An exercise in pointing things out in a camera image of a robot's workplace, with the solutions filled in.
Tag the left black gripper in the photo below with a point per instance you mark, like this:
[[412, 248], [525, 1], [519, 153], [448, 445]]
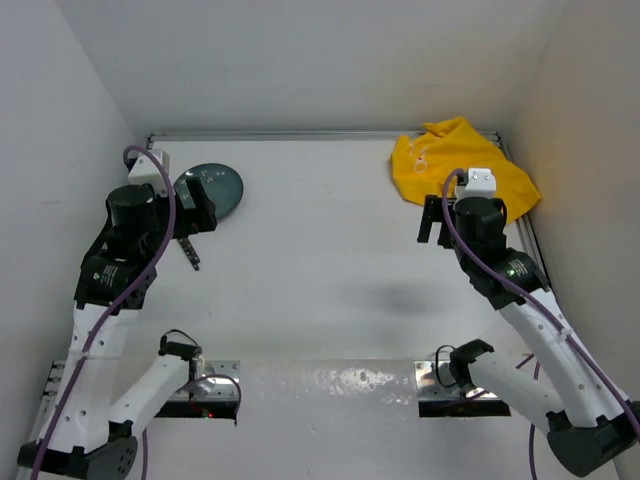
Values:
[[197, 218]]

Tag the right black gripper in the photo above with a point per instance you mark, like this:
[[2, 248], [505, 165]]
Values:
[[432, 212]]

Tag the blue ceramic plate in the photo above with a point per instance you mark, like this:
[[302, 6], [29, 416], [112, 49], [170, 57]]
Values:
[[222, 184]]

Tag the yellow cloth placemat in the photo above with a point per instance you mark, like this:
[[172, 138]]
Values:
[[420, 165]]

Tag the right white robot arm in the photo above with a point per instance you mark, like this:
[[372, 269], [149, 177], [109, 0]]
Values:
[[586, 420]]

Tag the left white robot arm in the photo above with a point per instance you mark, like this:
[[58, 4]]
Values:
[[88, 434]]

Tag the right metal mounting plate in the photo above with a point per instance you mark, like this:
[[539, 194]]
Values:
[[434, 384]]

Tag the metal mounting plate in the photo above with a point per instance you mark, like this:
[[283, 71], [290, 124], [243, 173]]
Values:
[[217, 389], [434, 384]]

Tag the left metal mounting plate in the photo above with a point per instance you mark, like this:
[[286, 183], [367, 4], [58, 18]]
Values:
[[217, 389]]

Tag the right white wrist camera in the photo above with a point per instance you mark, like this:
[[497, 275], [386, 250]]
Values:
[[477, 182]]

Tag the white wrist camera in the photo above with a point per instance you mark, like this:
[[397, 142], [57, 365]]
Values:
[[144, 171], [477, 182]]

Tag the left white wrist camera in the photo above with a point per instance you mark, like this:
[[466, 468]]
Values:
[[144, 171]]

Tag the aluminium table frame rail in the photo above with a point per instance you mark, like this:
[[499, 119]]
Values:
[[277, 135]]

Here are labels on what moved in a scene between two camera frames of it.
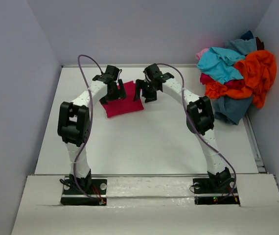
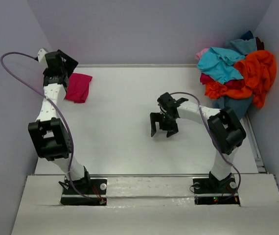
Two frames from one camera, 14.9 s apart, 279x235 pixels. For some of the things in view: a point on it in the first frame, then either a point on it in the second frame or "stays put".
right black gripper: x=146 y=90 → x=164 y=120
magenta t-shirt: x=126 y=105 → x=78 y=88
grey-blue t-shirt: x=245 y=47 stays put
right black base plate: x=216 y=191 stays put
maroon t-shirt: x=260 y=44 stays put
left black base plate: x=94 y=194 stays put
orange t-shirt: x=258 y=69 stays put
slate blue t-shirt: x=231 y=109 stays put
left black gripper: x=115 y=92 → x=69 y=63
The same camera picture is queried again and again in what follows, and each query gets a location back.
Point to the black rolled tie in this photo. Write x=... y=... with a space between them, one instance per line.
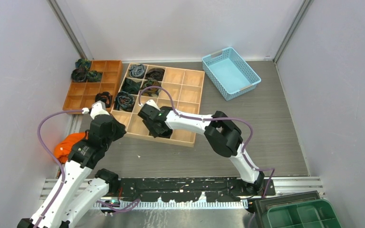
x=105 y=97

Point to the light wooden compartment tray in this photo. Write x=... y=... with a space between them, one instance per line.
x=181 y=88

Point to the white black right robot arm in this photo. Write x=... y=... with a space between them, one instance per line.
x=222 y=134

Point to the dark orange wooden compartment tray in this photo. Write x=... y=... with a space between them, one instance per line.
x=82 y=95

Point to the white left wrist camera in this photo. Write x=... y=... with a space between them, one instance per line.
x=98 y=108

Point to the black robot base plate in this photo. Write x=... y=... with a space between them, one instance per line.
x=213 y=189

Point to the dark striped rolled tie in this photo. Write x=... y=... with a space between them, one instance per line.
x=79 y=75

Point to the blue paisley rolled tie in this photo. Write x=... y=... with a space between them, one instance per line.
x=124 y=101

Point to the green patterned rolled tie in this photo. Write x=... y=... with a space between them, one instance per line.
x=152 y=92

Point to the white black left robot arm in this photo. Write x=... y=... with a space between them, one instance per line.
x=63 y=208

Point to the green dotted rolled tie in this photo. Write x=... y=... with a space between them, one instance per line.
x=94 y=76

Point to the dark green rolled tie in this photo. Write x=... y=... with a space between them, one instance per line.
x=131 y=86

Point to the dark brown rolled tie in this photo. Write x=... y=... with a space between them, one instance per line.
x=155 y=74

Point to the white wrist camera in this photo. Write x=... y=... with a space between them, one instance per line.
x=152 y=103
x=98 y=108

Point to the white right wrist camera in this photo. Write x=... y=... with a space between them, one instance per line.
x=152 y=103

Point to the orange cloth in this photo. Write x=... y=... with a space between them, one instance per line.
x=63 y=149

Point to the grey blue rolled tie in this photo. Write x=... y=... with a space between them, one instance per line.
x=137 y=71

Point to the light blue plastic basket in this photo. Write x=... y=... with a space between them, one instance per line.
x=230 y=73

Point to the green plastic bin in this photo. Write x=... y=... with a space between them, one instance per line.
x=309 y=214

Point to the teal patterned rolled tie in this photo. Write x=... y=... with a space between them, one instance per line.
x=83 y=63

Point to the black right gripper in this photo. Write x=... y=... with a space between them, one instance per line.
x=155 y=133

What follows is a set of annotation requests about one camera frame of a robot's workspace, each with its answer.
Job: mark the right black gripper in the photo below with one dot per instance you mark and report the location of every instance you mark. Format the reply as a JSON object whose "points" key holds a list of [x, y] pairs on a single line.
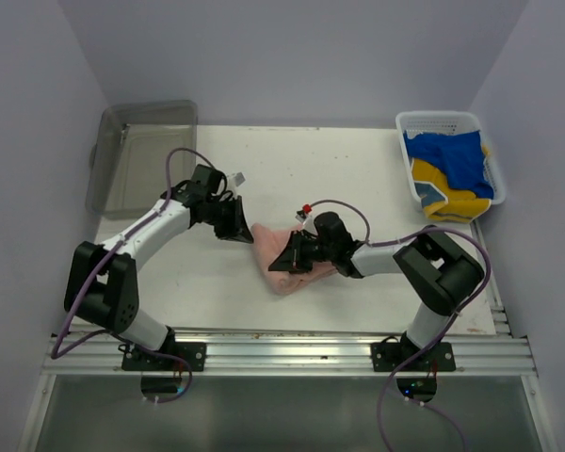
{"points": [[291, 258]]}

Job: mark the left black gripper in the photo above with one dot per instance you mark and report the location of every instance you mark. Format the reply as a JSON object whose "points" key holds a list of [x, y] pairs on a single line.
{"points": [[237, 228]]}

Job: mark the pink towel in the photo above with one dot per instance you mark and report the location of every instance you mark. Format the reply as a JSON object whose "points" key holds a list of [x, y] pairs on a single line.
{"points": [[269, 248]]}

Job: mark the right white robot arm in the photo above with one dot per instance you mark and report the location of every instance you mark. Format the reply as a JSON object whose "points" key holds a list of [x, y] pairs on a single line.
{"points": [[443, 274]]}

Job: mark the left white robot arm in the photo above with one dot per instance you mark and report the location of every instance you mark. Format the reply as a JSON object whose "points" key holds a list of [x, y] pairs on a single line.
{"points": [[103, 289]]}

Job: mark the grey transparent plastic bin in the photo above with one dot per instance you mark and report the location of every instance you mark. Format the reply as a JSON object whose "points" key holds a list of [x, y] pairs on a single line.
{"points": [[128, 160]]}

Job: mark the yellow towel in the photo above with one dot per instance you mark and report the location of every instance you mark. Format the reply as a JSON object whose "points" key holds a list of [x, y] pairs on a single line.
{"points": [[440, 202]]}

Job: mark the white plastic basket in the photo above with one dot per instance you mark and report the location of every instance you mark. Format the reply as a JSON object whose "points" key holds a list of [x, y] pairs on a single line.
{"points": [[449, 123]]}

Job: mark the blue towel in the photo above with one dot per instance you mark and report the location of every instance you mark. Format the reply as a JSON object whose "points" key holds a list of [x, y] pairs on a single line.
{"points": [[459, 157]]}

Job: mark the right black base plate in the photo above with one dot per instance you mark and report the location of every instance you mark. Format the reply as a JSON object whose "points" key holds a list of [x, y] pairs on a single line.
{"points": [[400, 355]]}

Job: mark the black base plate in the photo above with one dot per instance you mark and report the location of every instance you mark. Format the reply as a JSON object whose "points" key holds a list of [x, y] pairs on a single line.
{"points": [[400, 355], [181, 356]]}

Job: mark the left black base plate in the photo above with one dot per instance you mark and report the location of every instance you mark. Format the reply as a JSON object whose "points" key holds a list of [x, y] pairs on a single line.
{"points": [[181, 356]]}

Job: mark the aluminium mounting rail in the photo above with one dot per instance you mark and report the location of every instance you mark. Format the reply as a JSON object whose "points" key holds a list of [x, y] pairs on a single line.
{"points": [[316, 354]]}

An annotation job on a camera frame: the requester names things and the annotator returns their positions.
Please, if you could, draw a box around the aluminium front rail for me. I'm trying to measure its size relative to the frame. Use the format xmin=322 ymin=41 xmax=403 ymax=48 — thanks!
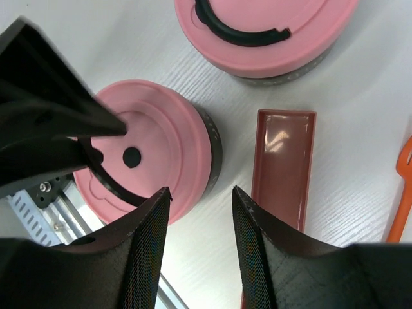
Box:
xmin=1 ymin=180 xmax=185 ymax=308

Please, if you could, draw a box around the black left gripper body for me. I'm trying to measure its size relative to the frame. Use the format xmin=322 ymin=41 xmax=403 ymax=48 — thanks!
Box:
xmin=1 ymin=17 xmax=127 ymax=196

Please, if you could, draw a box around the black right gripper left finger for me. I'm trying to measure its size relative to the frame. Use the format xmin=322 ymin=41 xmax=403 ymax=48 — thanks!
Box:
xmin=1 ymin=187 xmax=170 ymax=308

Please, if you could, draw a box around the orange plastic fork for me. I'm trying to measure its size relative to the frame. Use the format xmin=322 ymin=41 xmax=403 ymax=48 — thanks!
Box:
xmin=386 ymin=137 xmax=412 ymax=243

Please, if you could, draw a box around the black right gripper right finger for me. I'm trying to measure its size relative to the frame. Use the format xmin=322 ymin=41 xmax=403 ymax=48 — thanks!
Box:
xmin=232 ymin=187 xmax=411 ymax=308

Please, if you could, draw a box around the black steel lunch bowl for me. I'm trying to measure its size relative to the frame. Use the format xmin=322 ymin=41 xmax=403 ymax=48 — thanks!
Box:
xmin=195 ymin=106 xmax=223 ymax=200
xmin=233 ymin=42 xmax=336 ymax=87

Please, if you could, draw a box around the dark red cutlery tray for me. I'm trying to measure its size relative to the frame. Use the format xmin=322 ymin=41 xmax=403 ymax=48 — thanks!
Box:
xmin=252 ymin=109 xmax=316 ymax=232

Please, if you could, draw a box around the pink lid with black handle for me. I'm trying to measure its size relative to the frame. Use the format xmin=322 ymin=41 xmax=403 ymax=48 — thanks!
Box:
xmin=174 ymin=0 xmax=358 ymax=79
xmin=91 ymin=80 xmax=212 ymax=224
==============================
▶ **Exercise instructions**:
Check every line of the material for the string "finger" and give the number of lines that have it, without anything else.

▶ **Solution to this problem**:
2